Posted on: 2018-05-15

For quite a while, I found that working with TypeScript and Redux was slow in term of all the boilerplate required when adding a new Redux's action. The creation of a unique constant, a unique type to narrow down the type and then an action creator function to have a unique place to call the action. The last step was to create a union of all actions (type) allowed for the Redux's reducer which was passed in the reducer (similar when the action was used in a middleware). With the arrival of TypeScript 2.8, it's easy to reduce the boilerplate.

First, some generic code must be in place.

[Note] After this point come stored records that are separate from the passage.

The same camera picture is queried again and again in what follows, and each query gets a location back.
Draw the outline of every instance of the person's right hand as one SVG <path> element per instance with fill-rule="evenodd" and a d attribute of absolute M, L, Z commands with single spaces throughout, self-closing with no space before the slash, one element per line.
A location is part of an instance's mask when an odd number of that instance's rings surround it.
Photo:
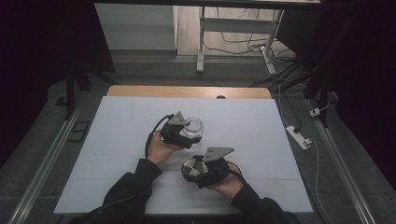
<path fill-rule="evenodd" d="M 228 163 L 228 166 L 233 171 L 241 174 L 239 169 L 235 165 Z M 217 184 L 208 186 L 207 188 L 214 189 L 222 194 L 224 197 L 232 200 L 242 187 L 244 187 L 244 185 L 236 175 L 228 174 L 225 179 L 221 180 Z"/>

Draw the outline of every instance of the floor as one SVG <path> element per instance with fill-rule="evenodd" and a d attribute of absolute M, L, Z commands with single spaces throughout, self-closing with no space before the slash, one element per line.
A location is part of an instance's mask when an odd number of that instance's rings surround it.
<path fill-rule="evenodd" d="M 196 8 L 184 8 L 179 15 L 197 13 Z M 230 16 L 238 17 L 243 9 L 230 12 Z M 228 16 L 227 10 L 221 11 Z M 216 16 L 216 10 L 210 12 Z M 179 37 L 183 29 L 193 29 L 193 25 L 179 24 Z M 235 47 L 233 44 L 222 43 L 220 34 L 217 37 L 205 36 L 207 45 L 216 46 L 219 49 L 246 50 L 246 43 Z M 227 38 L 236 40 L 244 39 L 249 35 Z M 195 72 L 196 47 L 193 37 L 179 39 L 178 55 L 146 54 L 136 55 L 133 53 L 114 53 L 113 62 L 116 74 L 108 74 L 123 85 L 181 85 L 181 86 L 222 86 L 222 87 L 248 87 L 253 83 L 255 88 L 268 88 L 276 82 L 273 77 L 268 77 L 262 65 L 262 57 L 256 52 L 250 52 L 248 56 L 228 55 L 219 53 L 217 50 L 206 52 L 205 71 L 198 75 Z M 278 43 L 277 52 L 285 47 Z M 292 52 L 285 52 L 292 57 Z M 276 63 L 276 70 L 282 71 L 289 63 Z M 80 113 L 76 122 L 91 124 L 97 107 L 110 85 L 102 79 L 89 75 L 92 83 L 90 91 L 76 89 L 78 99 L 84 96 L 84 104 L 81 105 Z M 314 213 L 296 214 L 301 223 L 363 223 L 356 212 L 355 205 L 346 191 L 345 183 L 340 178 L 334 162 L 330 157 L 329 149 L 321 138 L 315 119 L 307 114 L 310 105 L 302 95 L 305 83 L 295 86 L 285 94 L 272 92 L 273 98 L 279 106 L 280 114 L 283 115 L 285 127 L 303 124 L 301 133 L 314 139 L 316 146 L 302 151 L 290 140 L 290 146 L 300 168 L 305 182 L 305 187 L 310 196 Z M 53 85 L 49 90 L 49 99 L 41 114 L 35 121 L 28 134 L 16 148 L 15 153 L 7 164 L 0 170 L 0 223 L 7 223 L 14 208 L 29 185 L 43 158 L 51 148 L 58 136 L 58 132 L 64 126 L 65 107 L 57 104 L 60 97 L 65 97 L 64 81 Z M 359 141 L 353 136 L 344 123 L 338 118 L 331 101 L 328 107 L 329 130 L 334 141 L 337 143 L 346 164 L 358 184 L 367 205 L 370 207 L 376 223 L 396 223 L 396 193 L 378 171 L 375 163 L 368 156 Z M 70 217 L 53 215 L 53 209 L 62 194 L 64 184 L 78 157 L 78 153 L 84 142 L 84 132 L 78 128 L 67 135 L 58 159 L 53 165 L 47 181 L 39 191 L 35 204 L 31 207 L 25 223 L 67 223 Z"/>

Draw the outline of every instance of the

export function createActionPayload<TypeAction, TypePayload>(actionType: TypeAction): (payload: TypePayload) => ActionsWithPayload<TypeAction, TypePayload> { 
  return (p: TypePayload): ActionsWithPayload<TypeAction, TypePayload> => { return { payload: p, type: actionType }; }; 
  } 
  
export function createAction<TypeAction>(actionType: TypeAction): () => ActionsWithoutPayload<TypeAction> { 
  return (): ActionsWithoutPayload<TypeAction> => { 
    return { payload: {}, type: actionType }; 
  }; } 
  
export interface ActionsWithPayload<TypeAction, TypePayload> { 
  type: TypeAction; 
  payload: TypePayload; 
}

export interface ActionsWithoutPayload<TypeAction> { 
  type: TypeAction; 
  payload: {}; 
}

export type ActionsUnion<A extends ActionCreatorsMapObject> = ReturnType<A[keyof A]>; 

It might look like a lot of code, but in reality, you won't touch that code at all, just call it. Special mention at the last type which uses a TypeScript 2.8 feature ReturnType which will get all return types of the function we will have in a type removing some manual entries.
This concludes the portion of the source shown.